◆ What you have to do: Indicate how many lines in the listing below contain the word "provide". No other output is permitted.
════════
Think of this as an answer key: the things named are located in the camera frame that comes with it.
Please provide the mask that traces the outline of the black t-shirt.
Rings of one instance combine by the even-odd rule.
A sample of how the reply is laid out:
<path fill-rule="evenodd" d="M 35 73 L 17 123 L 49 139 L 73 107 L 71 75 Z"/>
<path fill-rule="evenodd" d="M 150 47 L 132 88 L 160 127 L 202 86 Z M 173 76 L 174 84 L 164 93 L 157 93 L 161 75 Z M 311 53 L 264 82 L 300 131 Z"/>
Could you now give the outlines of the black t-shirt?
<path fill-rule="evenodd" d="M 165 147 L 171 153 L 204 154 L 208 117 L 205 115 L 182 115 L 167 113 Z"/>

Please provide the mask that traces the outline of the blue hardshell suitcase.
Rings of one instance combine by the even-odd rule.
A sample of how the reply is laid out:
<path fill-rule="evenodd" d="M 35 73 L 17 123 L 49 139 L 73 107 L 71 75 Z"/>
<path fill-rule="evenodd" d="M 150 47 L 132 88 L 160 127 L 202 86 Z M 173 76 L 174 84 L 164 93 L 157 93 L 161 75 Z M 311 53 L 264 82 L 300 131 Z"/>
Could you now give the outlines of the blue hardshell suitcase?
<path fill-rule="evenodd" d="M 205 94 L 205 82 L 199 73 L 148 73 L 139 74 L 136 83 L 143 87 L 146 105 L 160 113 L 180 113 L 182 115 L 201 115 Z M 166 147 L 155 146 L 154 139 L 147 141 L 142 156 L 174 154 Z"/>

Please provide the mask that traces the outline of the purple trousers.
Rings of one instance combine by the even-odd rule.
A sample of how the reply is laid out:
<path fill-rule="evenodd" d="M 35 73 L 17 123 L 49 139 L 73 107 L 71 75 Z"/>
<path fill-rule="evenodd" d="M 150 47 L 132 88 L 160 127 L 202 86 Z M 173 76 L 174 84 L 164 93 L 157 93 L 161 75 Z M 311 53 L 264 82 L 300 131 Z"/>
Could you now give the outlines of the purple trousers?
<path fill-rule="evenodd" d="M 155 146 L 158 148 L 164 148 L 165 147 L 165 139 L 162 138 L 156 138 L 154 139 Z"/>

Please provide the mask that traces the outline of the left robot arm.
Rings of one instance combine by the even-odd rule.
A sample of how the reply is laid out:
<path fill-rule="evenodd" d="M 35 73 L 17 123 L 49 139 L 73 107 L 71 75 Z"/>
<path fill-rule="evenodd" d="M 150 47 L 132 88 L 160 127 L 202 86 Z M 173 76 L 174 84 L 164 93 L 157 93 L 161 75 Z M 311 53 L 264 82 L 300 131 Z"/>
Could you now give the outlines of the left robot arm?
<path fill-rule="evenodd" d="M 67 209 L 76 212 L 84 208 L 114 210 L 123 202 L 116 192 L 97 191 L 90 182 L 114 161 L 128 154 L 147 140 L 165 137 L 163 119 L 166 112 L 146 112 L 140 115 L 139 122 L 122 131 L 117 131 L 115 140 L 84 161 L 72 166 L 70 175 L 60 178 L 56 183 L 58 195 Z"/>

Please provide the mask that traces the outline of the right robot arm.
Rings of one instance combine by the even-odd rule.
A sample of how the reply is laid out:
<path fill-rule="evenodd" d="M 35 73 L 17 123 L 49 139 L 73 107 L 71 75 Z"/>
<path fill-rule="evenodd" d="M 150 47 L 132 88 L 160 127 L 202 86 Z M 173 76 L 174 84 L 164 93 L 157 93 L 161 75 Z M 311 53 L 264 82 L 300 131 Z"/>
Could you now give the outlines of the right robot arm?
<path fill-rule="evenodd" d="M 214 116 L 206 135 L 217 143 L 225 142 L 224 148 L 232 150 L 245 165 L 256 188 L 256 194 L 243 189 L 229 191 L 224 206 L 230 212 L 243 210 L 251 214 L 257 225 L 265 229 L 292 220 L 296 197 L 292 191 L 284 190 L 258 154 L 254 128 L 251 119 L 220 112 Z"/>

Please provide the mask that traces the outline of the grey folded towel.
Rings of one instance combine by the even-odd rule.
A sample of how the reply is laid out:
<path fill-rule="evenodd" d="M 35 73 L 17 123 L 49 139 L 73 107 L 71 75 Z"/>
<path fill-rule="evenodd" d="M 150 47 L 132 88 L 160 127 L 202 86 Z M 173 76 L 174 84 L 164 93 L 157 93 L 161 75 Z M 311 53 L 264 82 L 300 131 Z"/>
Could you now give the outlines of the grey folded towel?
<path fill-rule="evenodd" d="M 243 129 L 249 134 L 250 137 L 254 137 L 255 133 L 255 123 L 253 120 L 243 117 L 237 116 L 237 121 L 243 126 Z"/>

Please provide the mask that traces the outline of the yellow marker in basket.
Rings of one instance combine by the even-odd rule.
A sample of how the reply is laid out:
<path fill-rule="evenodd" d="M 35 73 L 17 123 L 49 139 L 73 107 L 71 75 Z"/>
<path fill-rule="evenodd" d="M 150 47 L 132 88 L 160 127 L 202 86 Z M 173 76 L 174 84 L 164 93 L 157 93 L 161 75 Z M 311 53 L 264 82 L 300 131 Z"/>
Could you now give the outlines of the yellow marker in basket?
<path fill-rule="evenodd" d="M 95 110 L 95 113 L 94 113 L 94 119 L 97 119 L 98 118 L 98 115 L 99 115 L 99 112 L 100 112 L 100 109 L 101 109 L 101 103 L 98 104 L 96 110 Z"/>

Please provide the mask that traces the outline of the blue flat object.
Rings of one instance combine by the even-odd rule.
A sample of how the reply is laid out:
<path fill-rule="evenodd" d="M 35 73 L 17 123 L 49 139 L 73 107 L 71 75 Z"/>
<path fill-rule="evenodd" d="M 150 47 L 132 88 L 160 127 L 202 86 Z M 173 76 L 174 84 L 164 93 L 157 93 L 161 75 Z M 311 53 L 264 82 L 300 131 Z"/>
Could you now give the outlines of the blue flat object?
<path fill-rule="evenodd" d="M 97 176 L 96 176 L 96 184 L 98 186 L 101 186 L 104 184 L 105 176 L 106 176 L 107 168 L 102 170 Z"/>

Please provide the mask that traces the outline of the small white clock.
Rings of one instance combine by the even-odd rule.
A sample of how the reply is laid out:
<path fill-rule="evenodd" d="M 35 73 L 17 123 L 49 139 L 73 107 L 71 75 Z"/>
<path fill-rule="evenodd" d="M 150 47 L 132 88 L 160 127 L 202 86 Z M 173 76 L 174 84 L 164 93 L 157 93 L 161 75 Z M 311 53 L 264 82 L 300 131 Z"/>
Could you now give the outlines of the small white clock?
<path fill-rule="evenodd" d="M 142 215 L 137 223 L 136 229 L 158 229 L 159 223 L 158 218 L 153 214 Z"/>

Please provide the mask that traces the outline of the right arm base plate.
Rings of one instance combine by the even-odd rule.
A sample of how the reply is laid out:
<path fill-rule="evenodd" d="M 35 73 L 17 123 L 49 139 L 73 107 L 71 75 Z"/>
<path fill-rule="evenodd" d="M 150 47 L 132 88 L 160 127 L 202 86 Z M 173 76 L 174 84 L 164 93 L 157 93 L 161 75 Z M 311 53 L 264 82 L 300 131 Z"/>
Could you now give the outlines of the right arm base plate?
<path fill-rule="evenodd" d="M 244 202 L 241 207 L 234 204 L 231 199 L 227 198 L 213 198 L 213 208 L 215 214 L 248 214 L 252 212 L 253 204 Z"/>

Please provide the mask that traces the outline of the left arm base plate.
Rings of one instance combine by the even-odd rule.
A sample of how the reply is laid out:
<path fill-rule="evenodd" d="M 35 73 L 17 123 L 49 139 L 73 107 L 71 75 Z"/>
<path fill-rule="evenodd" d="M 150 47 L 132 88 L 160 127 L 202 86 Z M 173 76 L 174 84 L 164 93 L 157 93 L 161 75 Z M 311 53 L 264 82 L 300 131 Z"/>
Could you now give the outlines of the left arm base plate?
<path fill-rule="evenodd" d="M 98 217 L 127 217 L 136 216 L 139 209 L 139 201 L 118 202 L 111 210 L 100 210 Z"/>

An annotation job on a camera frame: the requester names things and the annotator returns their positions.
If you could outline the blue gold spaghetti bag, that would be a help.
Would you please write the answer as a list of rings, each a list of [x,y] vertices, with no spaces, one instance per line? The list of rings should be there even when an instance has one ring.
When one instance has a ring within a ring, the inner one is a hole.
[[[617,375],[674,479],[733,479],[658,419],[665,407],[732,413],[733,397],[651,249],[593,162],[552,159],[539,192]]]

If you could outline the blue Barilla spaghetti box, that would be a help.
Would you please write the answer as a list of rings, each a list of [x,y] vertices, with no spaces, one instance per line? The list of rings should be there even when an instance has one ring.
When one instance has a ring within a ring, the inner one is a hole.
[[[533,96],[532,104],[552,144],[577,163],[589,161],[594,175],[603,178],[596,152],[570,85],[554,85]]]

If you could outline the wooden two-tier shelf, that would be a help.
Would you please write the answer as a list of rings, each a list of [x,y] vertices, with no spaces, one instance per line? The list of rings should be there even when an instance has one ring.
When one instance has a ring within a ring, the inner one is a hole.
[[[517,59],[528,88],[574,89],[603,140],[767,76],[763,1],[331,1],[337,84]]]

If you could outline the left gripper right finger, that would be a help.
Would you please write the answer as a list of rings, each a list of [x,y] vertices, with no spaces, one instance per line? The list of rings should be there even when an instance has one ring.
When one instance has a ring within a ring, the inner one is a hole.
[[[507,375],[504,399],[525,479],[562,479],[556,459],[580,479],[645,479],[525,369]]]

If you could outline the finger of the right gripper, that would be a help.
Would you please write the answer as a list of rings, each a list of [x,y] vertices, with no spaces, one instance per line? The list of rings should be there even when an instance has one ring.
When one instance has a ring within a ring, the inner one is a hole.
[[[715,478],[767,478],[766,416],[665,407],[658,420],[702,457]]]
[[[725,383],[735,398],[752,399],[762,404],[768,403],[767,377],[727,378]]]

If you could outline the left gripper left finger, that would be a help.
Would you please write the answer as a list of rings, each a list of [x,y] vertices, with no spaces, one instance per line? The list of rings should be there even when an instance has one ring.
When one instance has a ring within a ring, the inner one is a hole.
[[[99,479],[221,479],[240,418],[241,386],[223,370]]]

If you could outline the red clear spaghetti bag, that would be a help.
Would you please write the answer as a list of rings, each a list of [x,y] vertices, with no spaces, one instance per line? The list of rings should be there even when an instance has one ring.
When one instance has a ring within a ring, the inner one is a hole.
════════
◆ Response: 11